Assignment ▸
Provide the material again, with every line intact and exact.

Collected data ▸
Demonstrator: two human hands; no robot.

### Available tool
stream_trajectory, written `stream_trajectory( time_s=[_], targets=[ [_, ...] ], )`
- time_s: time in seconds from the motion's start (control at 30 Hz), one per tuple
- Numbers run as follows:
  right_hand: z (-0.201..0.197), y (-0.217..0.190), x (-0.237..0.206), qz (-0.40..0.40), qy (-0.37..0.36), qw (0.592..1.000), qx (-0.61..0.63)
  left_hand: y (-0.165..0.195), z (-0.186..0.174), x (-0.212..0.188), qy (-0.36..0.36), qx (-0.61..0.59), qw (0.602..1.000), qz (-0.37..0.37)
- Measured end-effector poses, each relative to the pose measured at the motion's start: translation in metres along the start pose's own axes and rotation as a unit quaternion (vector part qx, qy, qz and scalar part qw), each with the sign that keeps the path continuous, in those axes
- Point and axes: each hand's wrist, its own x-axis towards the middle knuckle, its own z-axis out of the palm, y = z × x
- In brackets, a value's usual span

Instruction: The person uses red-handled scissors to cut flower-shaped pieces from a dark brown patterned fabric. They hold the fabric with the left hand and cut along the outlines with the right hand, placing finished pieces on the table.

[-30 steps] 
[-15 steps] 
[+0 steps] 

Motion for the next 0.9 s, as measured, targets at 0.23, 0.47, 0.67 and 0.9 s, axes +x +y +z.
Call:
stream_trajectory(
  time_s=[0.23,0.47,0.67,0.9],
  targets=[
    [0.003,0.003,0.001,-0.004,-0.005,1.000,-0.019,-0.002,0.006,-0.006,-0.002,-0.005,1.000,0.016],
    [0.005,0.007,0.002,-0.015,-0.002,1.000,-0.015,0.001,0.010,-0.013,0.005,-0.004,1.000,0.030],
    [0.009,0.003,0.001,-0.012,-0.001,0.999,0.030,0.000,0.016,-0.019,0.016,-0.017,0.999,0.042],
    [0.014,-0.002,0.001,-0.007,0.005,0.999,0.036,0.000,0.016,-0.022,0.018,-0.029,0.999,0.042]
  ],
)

Answer space ▸
Demonstrator: two human hands; no robot.

### Available tool
stream_trajectory, written `stream_trajectory( time_s=[_], targets=[ [_, ...] ], )`
- time_s: time in seconds from the motion's start (control at 30 Hz), one per tuple
- Numbers run as follows:
  right_hand: z (-0.201..0.197), y (-0.217..0.190), x (-0.237..0.206), qz (-0.40..0.40), qy (-0.37..0.36), qw (0.592..1.000), qx (-0.61..0.63)
  left_hand: y (-0.165..0.195), z (-0.186..0.174), x (-0.212..0.188), qy (-0.36..0.36), qx (-0.61..0.59), qw (0.602..1.000), qz (-0.37..0.37)
- Measured end-effector poses, each relative to the pose measured at the motion's start: translation in metres along the start pose's own axes and rotation as a unit quaternion (vector part qx, qy, qz and scalar part qw), each with the sign that keeps the path continuous, in those axes
- Point and axes: each hand's wrist, its own x-axis towards the middle knuckle, its own z-axis out of the palm, y = z × x
- In brackets, a value's usual span

Instruction: The person uses red-handled scissors to cut flower-shaped pieces from a dark brown patterned fabric. They hold the fabric with the left hand and cut along the outlines with the right hand, placing finished pieces on the table.

[-30 steps] 
[-15 steps] 
[+0 steps] 

Motion for the next 0.9 s, as measured, targets at 0.23, 0.47, 0.67 and 0.9 s, axes +x +y +z.
Call:
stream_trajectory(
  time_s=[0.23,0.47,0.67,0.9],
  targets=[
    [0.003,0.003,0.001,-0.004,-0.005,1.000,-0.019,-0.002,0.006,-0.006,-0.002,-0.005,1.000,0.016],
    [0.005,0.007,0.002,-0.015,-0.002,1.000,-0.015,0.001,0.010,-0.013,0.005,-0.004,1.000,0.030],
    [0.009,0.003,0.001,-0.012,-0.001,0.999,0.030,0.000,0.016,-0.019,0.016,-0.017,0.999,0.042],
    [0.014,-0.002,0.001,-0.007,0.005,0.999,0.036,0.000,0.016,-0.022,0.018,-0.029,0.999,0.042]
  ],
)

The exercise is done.